MacKenzie Scott (née Tuttle, formerly Bezos; April 7, 1970) is an American novelist and philanthropist. As of December 2022, she has a net worth of US$27 billion, owing to a 4% stake in Amazon, the company founded by her ex-husband Jeff Bezos. As such, Scott is the third-wealthiest woman in the United States and the 35th-wealthiest individual in the world. Scott was named one of the world's most powerful women by Forbes in 2021, and one of Time's 100 Most Influential People of 2020.

In 2006, Scott won an American Book Award for her 2005 debut novel, The Testing of Luther Albright. Her second novel, Traps, was published in 2013.  She has been executive director of Bystander Revolution, an anti-bullying organization, since she founded it in 2014. Committed to give at least half of her wealth to charity, as a signatory to the Giving Pledge, Scott made US$5.8 billion in charitable gifts in 2020, one of the largest annual distributions by a private individual to working charities. She donated a further $2.7 billion in 2021. As of mid-December 2022, Scott has given a total of $14 billion to over 1600 charitable organizations.

Early life and education 
MacKenzie Scott Tuttle was born on April 7, 1970, in San Francisco, California, to Holiday Robin (née Cuming), a homemaker, and Jason Baker Tuttle, a financial planner. She has two brothers. She was named after her maternal grandfather, G. Scott Cuming, who worked as an executive and general counsel at El Paso Natural Gas. She remembers seriously writing at the age of six, when she wrote The Book Worm, a 142-page book, which was destroyed in a flood.

In 1988, she graduated from the Hotchkiss School in Lakeville, Connecticut. In 1992, Tuttle earned her bachelor's degree in English from Princeton University, where she studied under Nobel Laureate in Literature Toni Morrison, who described Tuttle as "one of the best students I've ever had in my creative writing classes".

Career 
After graduating from college, Tuttle worked as a research assistant to Morrison for the 1992 novel Jazz. She also worked in an administrative role for hedge fund D. E. Shaw in New York City, where she met Jeff Bezos.

Amazon 
In 1993, Scott and Bezos married, and in 1994, they left D. E. Shaw, moved to Seattle, and started Amazon. Scott was one of Amazon's first employees and was heavily involved in Amazon's early days, working on the company's name, business plan, accounts, and shipping early orders. She also negotiated the company's first freight contract. After 1996, Scott took a less involved role in the business, preferring to focus on her family and literary career.

Literary career 
In 2005, Scott wrote her debut novel, The Testing of Luther Albright, for which she won an American Book Award in 2006. She said that it took her ten years to write as she was helping Bezos build Amazon, giving birth to three children, and raising them.
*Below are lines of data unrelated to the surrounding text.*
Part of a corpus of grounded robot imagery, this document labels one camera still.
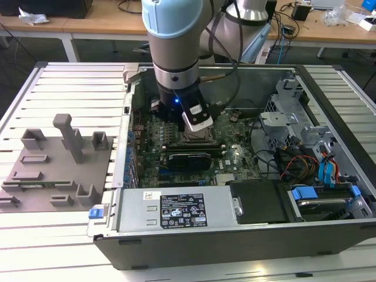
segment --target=wooden table
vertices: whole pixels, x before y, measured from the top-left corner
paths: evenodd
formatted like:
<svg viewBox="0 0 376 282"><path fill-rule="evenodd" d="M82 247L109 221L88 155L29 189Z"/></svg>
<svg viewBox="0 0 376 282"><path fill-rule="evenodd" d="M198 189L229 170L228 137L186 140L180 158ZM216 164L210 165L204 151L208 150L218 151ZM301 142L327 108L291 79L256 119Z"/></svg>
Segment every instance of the wooden table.
<svg viewBox="0 0 376 282"><path fill-rule="evenodd" d="M290 0L278 0L276 11L280 10L280 7ZM352 9L354 12L360 13L361 10L354 8L360 7L362 0L347 0L348 9ZM290 15L292 8L287 8L283 13ZM303 47L320 47L318 57L321 56L324 48L350 48L350 49L375 49L376 48L376 32L368 32L362 29L360 26L353 23L348 23L347 26L325 26L323 22L324 11L311 11L308 14L307 20L302 22L298 21L300 26L300 32L296 38L291 41L291 46L303 46ZM369 15L367 10L363 10L363 14ZM296 27L296 23L288 19L286 16L281 16L283 24L288 24ZM272 20L271 30L268 35L268 40L264 44L264 51L274 44L278 37L278 27L276 20Z"/></svg>
<svg viewBox="0 0 376 282"><path fill-rule="evenodd" d="M146 41L146 29L140 15L127 14L118 9L120 0L93 0L93 5L85 19L49 18L50 23L29 26L22 23L18 17L0 16L0 22L14 36L59 38L62 40L70 62L78 62L79 57L73 39L108 39L108 40L138 40ZM291 0L278 0L277 11ZM362 0L347 0L352 6L360 7ZM131 11L141 11L140 2L130 4ZM292 8L284 13L291 15ZM367 32L357 25L326 27L322 22L323 11L311 11L305 22L299 22L298 37L291 41L292 46L322 48L355 48L376 49L376 32ZM287 17L282 16L284 24L296 25ZM263 50L268 49L277 37L277 24L273 20ZM0 28L0 36L9 34Z"/></svg>
<svg viewBox="0 0 376 282"><path fill-rule="evenodd" d="M146 28L140 15L118 9L120 0L93 0L85 19L49 17L49 23L30 26L17 16L0 16L0 22L16 37L58 38L70 62L79 62L73 39L108 39L146 41ZM130 3L131 11L141 11L141 2ZM9 36L0 27L0 36Z"/></svg>

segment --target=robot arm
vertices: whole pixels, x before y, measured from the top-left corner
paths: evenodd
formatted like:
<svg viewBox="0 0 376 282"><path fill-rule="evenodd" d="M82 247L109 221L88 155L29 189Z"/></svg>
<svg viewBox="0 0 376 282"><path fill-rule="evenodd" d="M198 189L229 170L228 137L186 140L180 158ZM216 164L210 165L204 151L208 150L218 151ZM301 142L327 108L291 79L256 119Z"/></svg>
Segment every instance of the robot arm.
<svg viewBox="0 0 376 282"><path fill-rule="evenodd" d="M223 53L218 45L210 45L209 34L203 33L205 27L209 24L229 48L231 57L237 59L239 46L233 46L233 42L239 42L239 25L244 27L243 37L249 44L268 18L266 0L237 0L240 19L234 4L225 13L218 13L224 2L142 0L142 18L148 31L160 101L171 112L181 115L192 132L213 124L199 89L199 55L211 50Z"/></svg>

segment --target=table leg
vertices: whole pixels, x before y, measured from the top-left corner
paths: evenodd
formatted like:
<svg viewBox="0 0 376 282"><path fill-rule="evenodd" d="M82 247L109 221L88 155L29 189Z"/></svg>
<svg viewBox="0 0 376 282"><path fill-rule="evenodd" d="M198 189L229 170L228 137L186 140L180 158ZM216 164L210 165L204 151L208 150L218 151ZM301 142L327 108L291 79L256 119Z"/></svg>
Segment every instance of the table leg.
<svg viewBox="0 0 376 282"><path fill-rule="evenodd" d="M9 43L8 41L6 40L6 37L5 36L0 36L0 47L2 49L8 49L9 48Z"/></svg>
<svg viewBox="0 0 376 282"><path fill-rule="evenodd" d="M117 53L119 50L118 50L118 43L116 42L116 40L111 40L111 45L112 45L112 52Z"/></svg>
<svg viewBox="0 0 376 282"><path fill-rule="evenodd" d="M77 49L76 49L76 46L72 37L66 36L64 38L61 38L61 41L63 42L65 53L66 53L66 56L68 57L68 61L79 62L80 57L78 56L78 52L77 52Z"/></svg>
<svg viewBox="0 0 376 282"><path fill-rule="evenodd" d="M323 54L324 49L325 49L324 47L321 47L321 48L320 48L320 50L319 50L318 53L317 53L317 57L318 57L318 58L321 58L321 55Z"/></svg>

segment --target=warning symbols
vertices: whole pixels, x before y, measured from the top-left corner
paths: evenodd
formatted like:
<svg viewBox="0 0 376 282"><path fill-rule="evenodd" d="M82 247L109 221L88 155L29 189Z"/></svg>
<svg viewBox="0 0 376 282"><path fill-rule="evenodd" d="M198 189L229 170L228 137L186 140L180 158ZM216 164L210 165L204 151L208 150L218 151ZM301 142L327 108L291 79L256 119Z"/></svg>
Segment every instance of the warning symbols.
<svg viewBox="0 0 376 282"><path fill-rule="evenodd" d="M182 216L182 209L172 209L171 216Z"/></svg>
<svg viewBox="0 0 376 282"><path fill-rule="evenodd" d="M160 208L164 229L207 226L203 194L161 195Z"/></svg>
<svg viewBox="0 0 376 282"><path fill-rule="evenodd" d="M162 217L170 217L171 210L170 209L162 209Z"/></svg>

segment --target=aluminum extrusion table
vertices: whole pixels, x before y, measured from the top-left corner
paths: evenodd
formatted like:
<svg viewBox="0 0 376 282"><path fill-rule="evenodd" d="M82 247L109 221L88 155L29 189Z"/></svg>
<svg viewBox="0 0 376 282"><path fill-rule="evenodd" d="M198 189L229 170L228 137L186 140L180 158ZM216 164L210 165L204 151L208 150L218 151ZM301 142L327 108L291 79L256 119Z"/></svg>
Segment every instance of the aluminum extrusion table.
<svg viewBox="0 0 376 282"><path fill-rule="evenodd" d="M115 138L105 184L110 189L123 107L127 103L123 66L123 63L49 63L35 68L0 121L0 183L23 147L19 138L25 128L40 127L46 136L59 136L52 119L56 113L70 113L73 127L78 127L82 136L91 136L99 128ZM375 118L372 112L367 115L352 112L372 111L374 105L345 72L328 66L309 66L308 71L317 74L317 81L320 73L333 75L326 76L325 80L330 81L320 83L322 88L329 87L326 83L335 83L335 89L341 90L330 101L343 103L336 108L344 119ZM355 128L359 130L357 137L366 140L363 146L376 143L374 124L362 130L359 126ZM0 280L295 281L296 273L313 275L299 281L370 281L376 277L376 239L332 256L117 271L86 235L87 223L88 213L82 211L0 214Z"/></svg>

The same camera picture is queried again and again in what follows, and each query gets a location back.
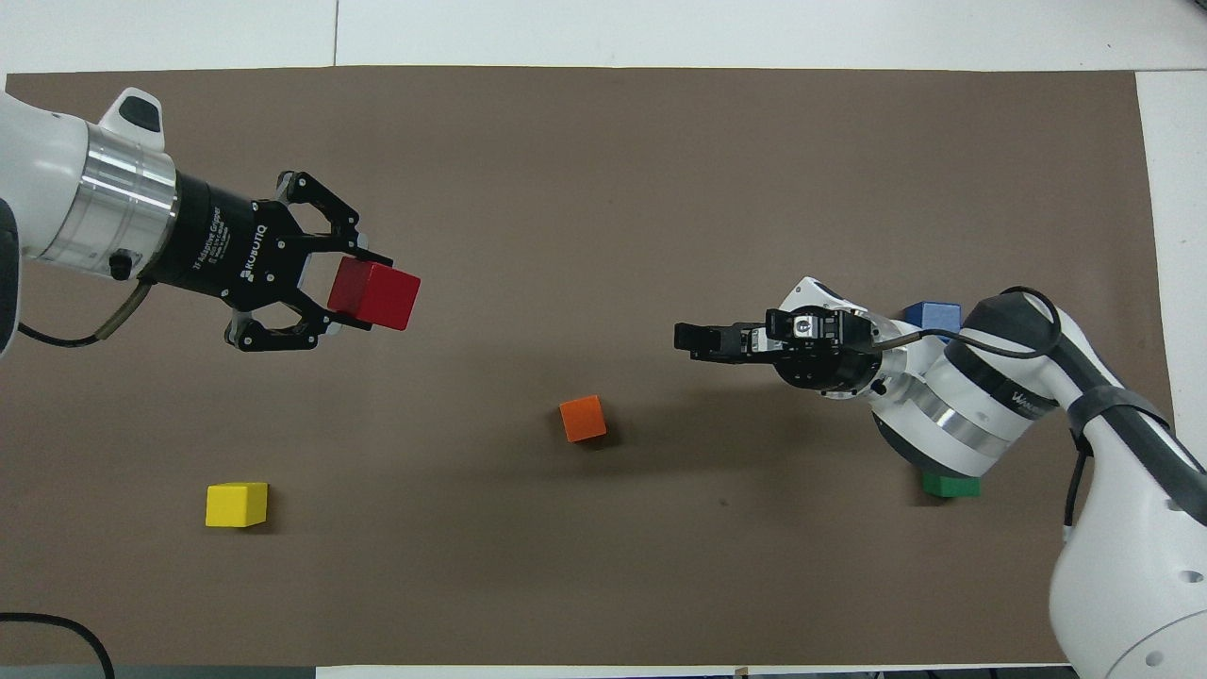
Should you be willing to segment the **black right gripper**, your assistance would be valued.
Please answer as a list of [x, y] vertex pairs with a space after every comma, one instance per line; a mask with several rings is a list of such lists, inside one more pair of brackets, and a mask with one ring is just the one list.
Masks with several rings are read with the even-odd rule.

Toni Morrison, her former teacher, reviewed the book as "a rarity: a sophisticated novel that breaks and swells the heart". Her second novel, Traps, was published in 2013. According to NPD BookScan, sales of her books were modest.

Personal life 

Scott was married to Jeff Bezos, founder of Amazon and Blue Origin, from 1993 to 2019. She met him while working as his administrative assistant at D.E. Shaw in 1992; after three months of dating, they married and moved from Manhattan to Seattle, Washington, in 1994. They have four children: three sons, and one daughter who is adopted from China.
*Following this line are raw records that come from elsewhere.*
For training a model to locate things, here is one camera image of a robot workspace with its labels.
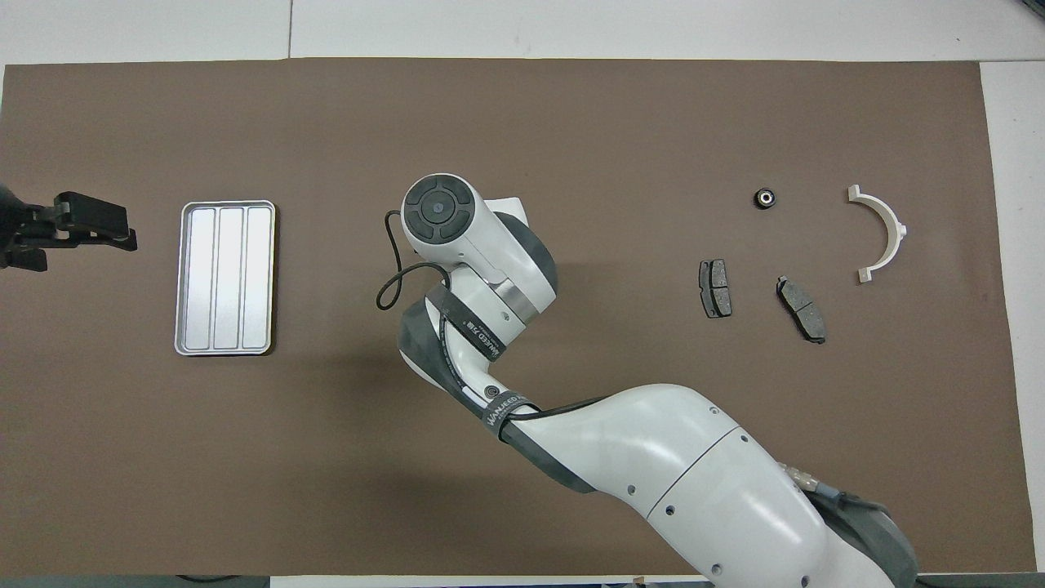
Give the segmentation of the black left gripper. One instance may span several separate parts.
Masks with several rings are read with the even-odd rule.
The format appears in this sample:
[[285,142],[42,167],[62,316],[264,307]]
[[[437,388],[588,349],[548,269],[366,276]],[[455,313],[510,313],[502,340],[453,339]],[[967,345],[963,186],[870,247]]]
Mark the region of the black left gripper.
[[[59,239],[57,231],[68,237]],[[31,205],[1,186],[1,268],[45,272],[47,256],[39,248],[93,244],[138,249],[125,207],[75,191],[57,194],[49,206]]]

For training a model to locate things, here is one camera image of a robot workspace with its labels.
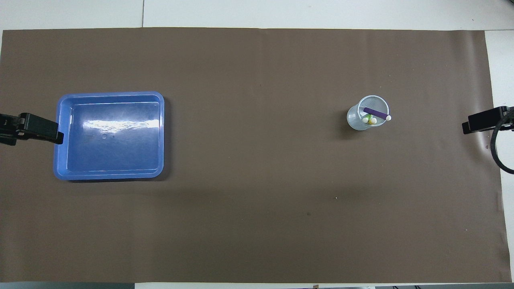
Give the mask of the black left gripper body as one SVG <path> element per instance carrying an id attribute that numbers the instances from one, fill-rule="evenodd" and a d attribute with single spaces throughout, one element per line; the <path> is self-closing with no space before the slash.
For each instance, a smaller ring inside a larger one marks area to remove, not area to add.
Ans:
<path id="1" fill-rule="evenodd" d="M 18 135 L 19 117 L 0 114 L 0 135 L 1 137 L 15 137 Z"/>

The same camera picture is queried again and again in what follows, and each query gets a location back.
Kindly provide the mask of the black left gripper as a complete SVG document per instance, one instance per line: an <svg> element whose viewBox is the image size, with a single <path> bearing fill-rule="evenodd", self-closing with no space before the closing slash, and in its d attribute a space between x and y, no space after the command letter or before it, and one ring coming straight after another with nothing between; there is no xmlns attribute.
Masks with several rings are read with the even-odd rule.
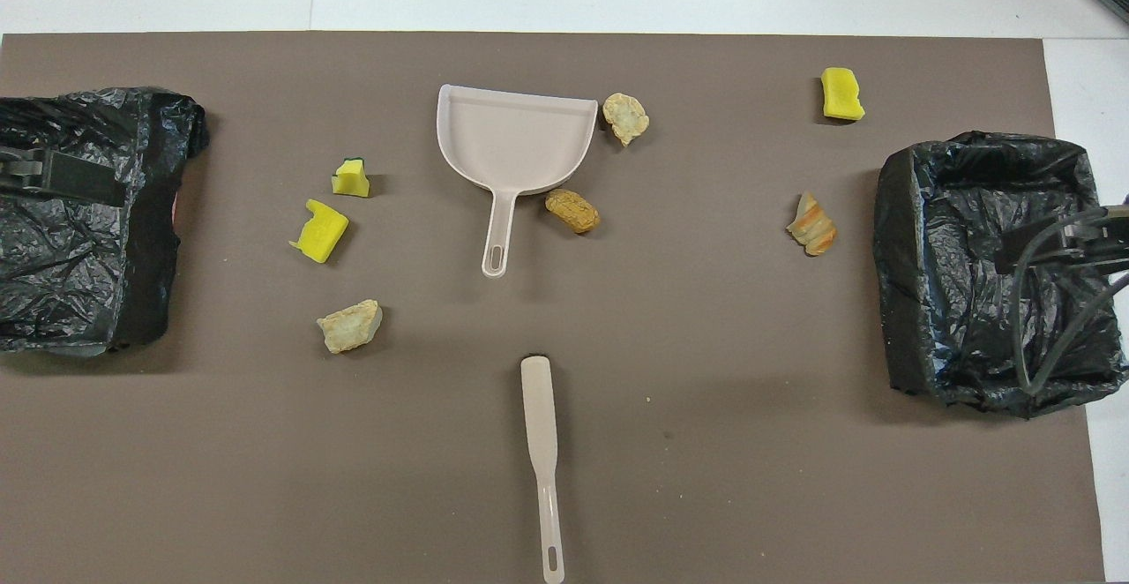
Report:
<svg viewBox="0 0 1129 584"><path fill-rule="evenodd" d="M65 152L45 152L41 147L1 147L1 191L24 197L80 199L121 207L125 186L113 167Z"/></svg>

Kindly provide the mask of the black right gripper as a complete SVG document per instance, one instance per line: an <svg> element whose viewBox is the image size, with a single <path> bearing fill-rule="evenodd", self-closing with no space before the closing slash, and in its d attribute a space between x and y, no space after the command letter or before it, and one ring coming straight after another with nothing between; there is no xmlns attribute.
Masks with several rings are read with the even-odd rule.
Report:
<svg viewBox="0 0 1129 584"><path fill-rule="evenodd" d="M1012 272L1029 246L1029 265L1065 263L1093 267L1128 265L1128 206L1106 206L1074 223L1036 220L1004 230L997 271Z"/></svg>
Their community property divorce in 2019 left Scott with US$35.6 billion in Amazon stock while her former husband retained 75% of the couple's Amazon stock. She became the third-wealthiest woman in the world and one of the wealthiest people overall in April 2019. In July 2020, Scott was ranked the 22nd-richest person in the world by Forbes with a net worth estimated at $36 billion. By September 2020, Scott was named the world's richest woman, and by December 2020, her net worth was estimated at $62 billion.
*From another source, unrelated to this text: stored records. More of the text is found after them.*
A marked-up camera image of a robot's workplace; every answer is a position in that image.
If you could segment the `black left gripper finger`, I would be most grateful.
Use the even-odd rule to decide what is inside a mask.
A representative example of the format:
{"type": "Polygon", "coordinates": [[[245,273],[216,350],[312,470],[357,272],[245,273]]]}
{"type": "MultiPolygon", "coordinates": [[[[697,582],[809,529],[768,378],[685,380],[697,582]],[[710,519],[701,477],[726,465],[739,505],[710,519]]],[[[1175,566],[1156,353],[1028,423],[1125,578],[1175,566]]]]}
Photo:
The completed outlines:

After her divorce from Jeff Bezos, MacKenzie Bezos changed her name to MacKenzie Scott, with the surname derived from her middle name.

In 2021, Scott married Seattle high school science teacher Dan Jewett. The marriage was revealed in Jewett's Giving Pledge letter posted on March 6, 2021. She filed for divorce from Jewett in September 2022. The divorce was finalized in January 2023.

Philanthropy 
In May 2019, Scott signed the Giving Pledge, a charitable-giving campaign in which she undertook to give away most of her wealth to charity over her lifetime or in her will; despite its name, the pledge is not legally binding.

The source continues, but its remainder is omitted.